● Collected material
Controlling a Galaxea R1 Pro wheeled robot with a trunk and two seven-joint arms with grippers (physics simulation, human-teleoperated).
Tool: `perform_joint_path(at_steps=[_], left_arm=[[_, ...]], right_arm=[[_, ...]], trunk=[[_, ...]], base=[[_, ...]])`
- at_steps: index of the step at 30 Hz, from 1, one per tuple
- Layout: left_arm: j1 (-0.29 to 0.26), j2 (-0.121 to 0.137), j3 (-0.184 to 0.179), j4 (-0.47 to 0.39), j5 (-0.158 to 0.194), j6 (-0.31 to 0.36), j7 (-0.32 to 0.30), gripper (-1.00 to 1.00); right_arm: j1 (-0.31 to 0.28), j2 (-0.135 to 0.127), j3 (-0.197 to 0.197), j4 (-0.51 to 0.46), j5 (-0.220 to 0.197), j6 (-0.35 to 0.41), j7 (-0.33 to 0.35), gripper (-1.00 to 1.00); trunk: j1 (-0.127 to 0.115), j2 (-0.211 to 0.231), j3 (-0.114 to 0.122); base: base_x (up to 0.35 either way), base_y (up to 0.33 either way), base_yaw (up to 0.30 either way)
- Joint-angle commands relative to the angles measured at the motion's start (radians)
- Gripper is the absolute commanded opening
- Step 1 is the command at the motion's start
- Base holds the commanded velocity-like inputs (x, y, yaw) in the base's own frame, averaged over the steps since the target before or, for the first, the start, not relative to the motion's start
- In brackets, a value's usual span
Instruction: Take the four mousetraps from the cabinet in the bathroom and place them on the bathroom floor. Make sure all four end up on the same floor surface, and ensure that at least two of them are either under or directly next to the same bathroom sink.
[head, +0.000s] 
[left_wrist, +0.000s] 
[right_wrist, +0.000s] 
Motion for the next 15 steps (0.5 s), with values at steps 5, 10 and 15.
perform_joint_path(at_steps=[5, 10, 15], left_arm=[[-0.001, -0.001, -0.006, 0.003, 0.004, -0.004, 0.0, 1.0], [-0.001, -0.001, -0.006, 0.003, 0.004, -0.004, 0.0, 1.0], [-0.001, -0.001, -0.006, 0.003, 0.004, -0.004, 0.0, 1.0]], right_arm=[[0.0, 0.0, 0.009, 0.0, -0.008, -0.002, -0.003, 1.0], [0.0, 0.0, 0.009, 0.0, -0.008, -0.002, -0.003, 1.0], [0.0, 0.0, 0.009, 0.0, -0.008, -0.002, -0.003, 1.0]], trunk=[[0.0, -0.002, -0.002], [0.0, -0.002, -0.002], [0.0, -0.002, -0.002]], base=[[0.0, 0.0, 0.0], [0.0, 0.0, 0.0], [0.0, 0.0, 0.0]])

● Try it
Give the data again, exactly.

● Exercise solution
Controlling a Galaxea R1 Pro wheeled robot with a trunk and two seven-joint arms with grippers (physics simulation, human-teleoperated).
Tool: `perform_joint_path(at_steps=[_], left_arm=[[_, ...]], right_arm=[[_, ...]], trunk=[[_, ...]], base=[[_, ...]])`
- at_steps: index of the step at 30 Hz, from 1, one per tuple
- Layout: left_arm: j1 (-0.29 to 0.26), j2 (-0.121 to 0.137), j3 (-0.184 to 0.179), j4 (-0.47 to 0.39), j5 (-0.158 to 0.194), j6 (-0.31 to 0.36), j7 (-0.32 to 0.30), gripper (-1.00 to 1.00); right_arm: j1 (-0.31 to 0.28), j2 (-0.135 to 0.127), j3 (-0.197 to 0.197), j4 (-0.51 to 0.46), j5 (-0.220 to 0.197), j6 (-0.35 to 0.41), j7 (-0.33 to 0.35), gripper (-1.00 to 1.00); trunk: j1 (-0.127 to 0.115), j2 (-0.211 to 0.231), j3 (-0.114 to 0.122); base: base_x (up to 0.35 either way), base_y (up to 0.33 either way), base_yaw (up to 0.30 either way)
- Joint-angle commands relative to the angles measured at the motion's start (radians)
- Gripper is the absolute commanded opening
- Step 1 is the command at the motion's start
- Base holds the commanded velocity-like inputs (x, y, yaw) in the base's own frame, averaged over the steps since the target before or, for the first, the start, not relative to the motion's start
- In brackets, a value's usual span
Instruction: Take the four mousetraps from the cabinet in the bathroom and place them on the bathroom floor. Make sure all four end up on the same floor surface, and ensure that at least two of them are either under or directly next to the same bathroom sink.
[head, +0.000s] 
[left_wrist, +0.000s] 
[right_wrist, +0.000s] 
Motion for the next 15 steps (0.5 s), with values at steps 5, 10 and 15.
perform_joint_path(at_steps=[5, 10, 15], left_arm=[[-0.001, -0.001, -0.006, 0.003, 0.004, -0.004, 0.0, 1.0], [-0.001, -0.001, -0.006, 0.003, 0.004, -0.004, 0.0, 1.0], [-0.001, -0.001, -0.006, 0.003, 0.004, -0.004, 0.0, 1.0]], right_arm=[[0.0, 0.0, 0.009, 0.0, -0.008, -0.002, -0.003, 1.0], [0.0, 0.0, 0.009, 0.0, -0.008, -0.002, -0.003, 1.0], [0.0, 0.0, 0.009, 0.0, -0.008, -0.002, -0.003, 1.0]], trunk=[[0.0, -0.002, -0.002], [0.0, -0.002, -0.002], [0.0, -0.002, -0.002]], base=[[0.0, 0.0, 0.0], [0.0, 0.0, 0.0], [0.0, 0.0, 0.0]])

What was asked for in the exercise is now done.